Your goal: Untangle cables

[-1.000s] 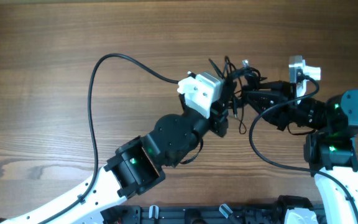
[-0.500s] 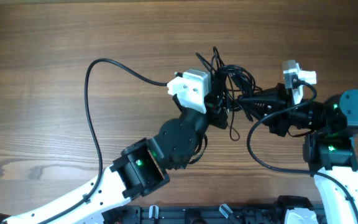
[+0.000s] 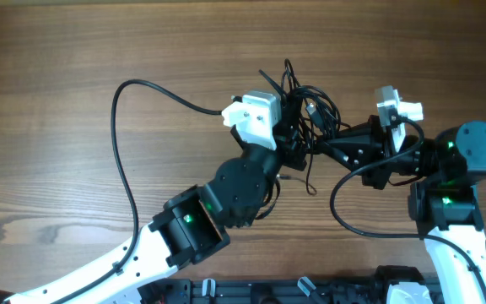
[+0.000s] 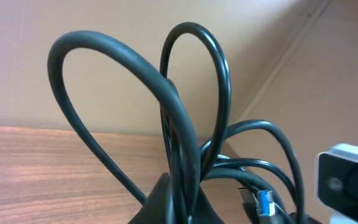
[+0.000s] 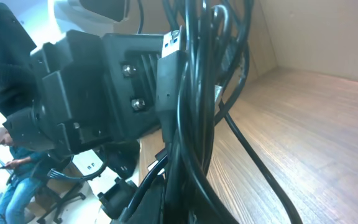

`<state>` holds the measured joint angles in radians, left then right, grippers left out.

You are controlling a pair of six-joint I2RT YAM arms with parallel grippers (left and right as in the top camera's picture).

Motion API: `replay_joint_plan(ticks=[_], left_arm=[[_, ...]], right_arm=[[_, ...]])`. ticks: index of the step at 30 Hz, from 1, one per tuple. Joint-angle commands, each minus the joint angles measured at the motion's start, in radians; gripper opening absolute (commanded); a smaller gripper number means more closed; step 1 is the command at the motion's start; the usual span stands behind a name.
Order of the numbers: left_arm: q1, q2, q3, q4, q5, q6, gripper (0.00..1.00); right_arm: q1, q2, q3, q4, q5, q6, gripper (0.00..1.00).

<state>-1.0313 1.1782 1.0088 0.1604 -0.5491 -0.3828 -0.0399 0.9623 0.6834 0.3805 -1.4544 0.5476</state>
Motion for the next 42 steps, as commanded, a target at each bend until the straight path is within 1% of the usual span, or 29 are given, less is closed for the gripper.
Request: replay_joint_plan(ticks=[1, 4, 8, 11, 16, 19, 22, 25, 29, 34, 36, 39, 42], left_arm=[[0.075, 0.007, 0.026, -0.006, -0.155, -0.018, 0.04], [0.075, 0.034, 0.026, -0.008, -0.140, -0.018, 0.04], [0.074, 0.055, 0.026, -0.009, -0.033, -0.018, 0.04], [0.076, 0.062, 0.026, -0.023, -0.027, -0.018, 0.04], [0.076, 0.066, 0.026, -0.100, -0.010, -0.019, 0.04], [0.076, 0.066, 0.026, -0.118, 0.110, -0.019, 0.04], [0.076, 0.066, 0.026, -0.121, 0.294, -0.018, 0.04], [0.076, 0.066, 0.026, -0.145, 0.373, -0.016, 0.04], [0.082, 0.066, 0.026, -0.180, 0.373, 0.007, 0.04], [0.103, 0.066, 0.026, -0.093, 0.374, 0.012, 0.04], [0.104, 0.066, 0.026, -0.085, 0.378, 0.012, 0.04], [0.104, 0.066, 0.026, -0.122, 0.432, 0.013, 0.04], [0.104, 0.066, 0.026, -0.219, 0.454, 0.053, 0.04]], right_arm=[[0.011, -0.011, -0.003, 0.012, -0.168, -0.024, 0.05], [0.011, -0.018, -0.003, 0.026, -0.168, -0.023, 0.05], [0.011, -0.018, -0.003, 0.046, -0.168, -0.023, 0.05], [0.011, -0.018, -0.003, 0.053, -0.168, -0.023, 0.05], [0.011, -0.018, -0.003, 0.063, -0.167, -0.023, 0.05], [0.011, -0.018, -0.003, 0.080, -0.167, -0.021, 0.05], [0.011, -0.018, -0.003, 0.083, -0.167, -0.021, 0.05], [0.011, -0.018, -0.003, 0.083, -0.167, -0.020, 0.05], [0.011, -0.018, -0.003, 0.083, -0.167, -0.010, 0.05], [0.011, -0.018, -0.003, 0.084, -0.168, 0.002, 0.05], [0.011, -0.018, -0.003, 0.089, -0.167, 0.002, 0.05], [0.011, -0.018, -0.003, 0.098, -0.163, 0.003, 0.05], [0.010, -0.018, -0.003, 0.098, -0.136, 0.014, 0.07]])
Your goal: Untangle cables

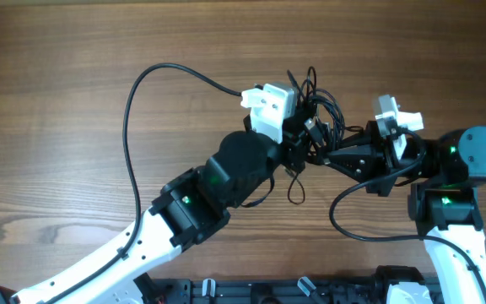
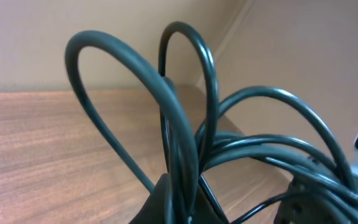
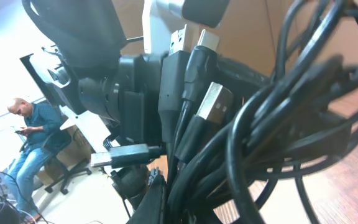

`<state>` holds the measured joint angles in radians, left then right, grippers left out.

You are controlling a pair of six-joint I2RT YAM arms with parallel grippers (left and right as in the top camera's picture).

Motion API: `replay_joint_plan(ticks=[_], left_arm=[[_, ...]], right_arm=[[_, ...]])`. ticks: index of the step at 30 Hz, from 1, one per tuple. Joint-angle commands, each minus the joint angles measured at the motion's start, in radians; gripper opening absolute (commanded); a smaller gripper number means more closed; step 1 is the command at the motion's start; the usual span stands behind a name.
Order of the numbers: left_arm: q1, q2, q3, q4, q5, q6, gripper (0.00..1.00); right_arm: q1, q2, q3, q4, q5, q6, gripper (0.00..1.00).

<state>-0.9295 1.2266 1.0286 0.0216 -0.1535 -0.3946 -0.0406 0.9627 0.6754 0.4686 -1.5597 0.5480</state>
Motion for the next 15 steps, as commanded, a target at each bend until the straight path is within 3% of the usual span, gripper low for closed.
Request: replay_joint_plan(ticks=[1, 3, 5, 6, 7, 10, 15], left_arm=[[0.002, 0.017, 0.006, -0.107, 0.056, 0.084, 0.04], [0.005, 0.014, 0.006, -0.197, -0.028, 0.102, 0.04], [0.006, 0.004, 0.006, -0.255, -0.147, 0.095, 0.04], [0.007, -0.006, 0.006, -0.272, -0.192, 0.095, 0.04], [0.007, -0.018, 0.006, -0.279, -0.228, 0.095, 0.04], [0.007, -0.060, 0.006, -0.272, -0.278, 0.100, 0.04], [0.007, -0.144, 0.006, -0.262, -0.304, 0.145, 0.04]], right_arm=[[0.010, -0.018, 0.005, 0.010, -0.027, 0.024, 0.09], [0.009, -0.018, 0.005, 0.010, -0.020, 0.035, 0.18], [0.008, -0.018, 0.005, 0.009, -0.020, 0.039, 0.35], [0.008, -0.018, 0.005, 0.009, -0.020, 0.039, 0.57], [0.008, -0.018, 0.005, 0.010, -0.020, 0.039, 0.71], [0.008, -0.018, 0.005, 0.009, -0.016, 0.039, 1.00], [0.008, -0.016, 0.005, -0.019, 0.095, 0.113, 1.00]])
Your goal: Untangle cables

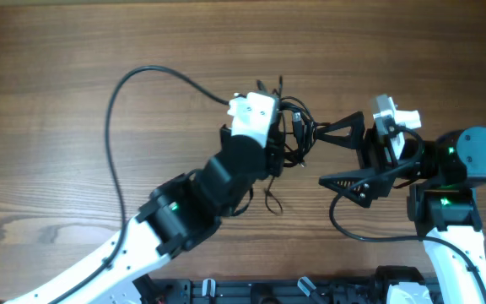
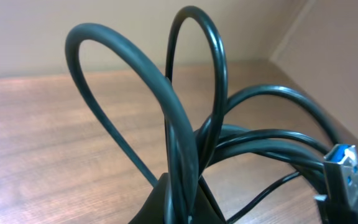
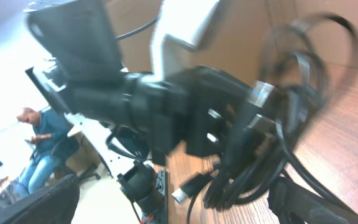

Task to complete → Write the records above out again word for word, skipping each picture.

Written solution →
Your goal: Untangle cables

[-1.000s] 
[-0.500s] 
[+0.000s] 
[+0.000s] 
[+0.000s] 

`<state>` holds the measured joint angles in radians, left then right, grippers left out.

You are controlling a pair of six-joint I2RT YAM arms with parallel grippers (left and right as in the top camera's picture).

Motion API: `replay_joint_plan(ticks=[_], left_arm=[[_, ...]], right_arm=[[_, ...]])`. ticks: index of the step at 30 Hz, from 1, one per tuple. Joint-angle commands, each minus the joint angles measured at the motion's start, in radians; gripper opening absolute (commanded); a smaller gripper number means more closed; step 1 is the command at the motion's start; the usual span stands behind a name.
Order of the numbers: left_arm: q1, q2, q3, q4, q5, q6, gripper (0.00..1.00); right_arm: q1, q2, q3, q4, q5, q6, gripper (0.00..1.00).

<state>-1.0313 1.1782 1.0088 0.1604 -0.5491 -0.3828 -0.0399 0.9623 0.6834 0.3805 -1.4544 0.5476</state>
Motion for the next 42 steps, as commanded, a target at each bend until the straight path is within 1% of the usual span, or 29 are given, less is closed for the gripper.
Request: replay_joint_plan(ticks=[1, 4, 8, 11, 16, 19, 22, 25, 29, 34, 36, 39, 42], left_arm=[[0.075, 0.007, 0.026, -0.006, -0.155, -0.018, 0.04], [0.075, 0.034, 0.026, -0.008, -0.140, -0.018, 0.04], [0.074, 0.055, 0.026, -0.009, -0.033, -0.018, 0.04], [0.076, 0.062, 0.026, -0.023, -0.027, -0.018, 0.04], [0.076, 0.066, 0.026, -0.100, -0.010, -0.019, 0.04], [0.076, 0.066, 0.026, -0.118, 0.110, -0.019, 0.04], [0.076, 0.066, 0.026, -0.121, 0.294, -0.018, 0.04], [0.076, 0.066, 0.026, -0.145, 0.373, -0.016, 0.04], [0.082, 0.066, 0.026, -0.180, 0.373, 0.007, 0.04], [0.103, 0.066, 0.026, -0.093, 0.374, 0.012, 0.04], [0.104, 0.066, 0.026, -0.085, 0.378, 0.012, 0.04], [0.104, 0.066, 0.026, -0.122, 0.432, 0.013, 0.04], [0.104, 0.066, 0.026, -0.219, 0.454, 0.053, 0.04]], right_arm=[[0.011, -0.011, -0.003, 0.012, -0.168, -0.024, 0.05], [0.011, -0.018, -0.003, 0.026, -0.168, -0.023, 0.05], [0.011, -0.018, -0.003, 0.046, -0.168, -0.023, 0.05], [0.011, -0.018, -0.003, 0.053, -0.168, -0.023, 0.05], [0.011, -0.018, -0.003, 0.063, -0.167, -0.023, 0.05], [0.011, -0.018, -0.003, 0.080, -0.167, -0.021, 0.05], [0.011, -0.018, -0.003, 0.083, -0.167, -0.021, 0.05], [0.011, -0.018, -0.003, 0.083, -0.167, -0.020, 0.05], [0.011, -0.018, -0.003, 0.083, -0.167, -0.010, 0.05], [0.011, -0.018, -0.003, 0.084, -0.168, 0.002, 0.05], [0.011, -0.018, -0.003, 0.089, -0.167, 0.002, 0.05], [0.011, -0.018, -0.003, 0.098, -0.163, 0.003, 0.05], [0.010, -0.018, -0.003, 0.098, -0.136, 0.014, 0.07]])
Your goal: Untangle cables


`<state>` holds the measured joint angles in radians, left then right, grippers left out.

You are controlling a pair of six-joint I2RT YAM arms with parallel grippers (left and right as in the top camera's picture).

Motion API: `replay_joint_plan(ticks=[_], left_arm=[[_, ...]], right_arm=[[_, ...]])`. ticks: index of the step at 30 Hz, from 1, one per tuple. Joint-angle commands, each minus the joint angles measured at the motion's start, in radians; gripper opening absolute (commanded); a smaller gripper number means more closed; step 1 is the command at the motion's start; the usual span stands behind a name.
Order of the numbers: left_arm: q1, q2, q3, q4, q5, q6, gripper (0.00..1.00); right_arm: q1, q2, q3, q4, q5, q6, gripper (0.00..1.00).

<state>-0.9295 1.2266 1.0286 0.0216 -0.1535 -0.3946 -0.0406 0.9627 0.6754 0.4686 -1.5597 0.5480</state>
Motion for the next 15 steps, as commanded, a target at each bend until the straight path is within 3% of the usual span, gripper low for closed.
Request: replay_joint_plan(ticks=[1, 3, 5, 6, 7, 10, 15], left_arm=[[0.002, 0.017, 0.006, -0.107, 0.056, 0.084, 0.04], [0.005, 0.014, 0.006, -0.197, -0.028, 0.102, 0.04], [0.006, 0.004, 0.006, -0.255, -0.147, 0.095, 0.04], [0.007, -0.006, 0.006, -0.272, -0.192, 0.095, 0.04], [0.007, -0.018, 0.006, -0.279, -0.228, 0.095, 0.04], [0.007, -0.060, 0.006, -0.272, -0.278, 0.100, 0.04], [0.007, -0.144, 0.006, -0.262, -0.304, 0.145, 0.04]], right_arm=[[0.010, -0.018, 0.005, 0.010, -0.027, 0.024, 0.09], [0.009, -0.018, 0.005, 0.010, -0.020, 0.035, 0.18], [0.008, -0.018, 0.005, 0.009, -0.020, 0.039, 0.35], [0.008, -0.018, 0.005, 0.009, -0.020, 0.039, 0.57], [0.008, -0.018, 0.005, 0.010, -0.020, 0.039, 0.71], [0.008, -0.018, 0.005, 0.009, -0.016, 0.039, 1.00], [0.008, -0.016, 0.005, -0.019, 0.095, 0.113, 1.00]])
Your goal: Untangle cables

No further output is expected here.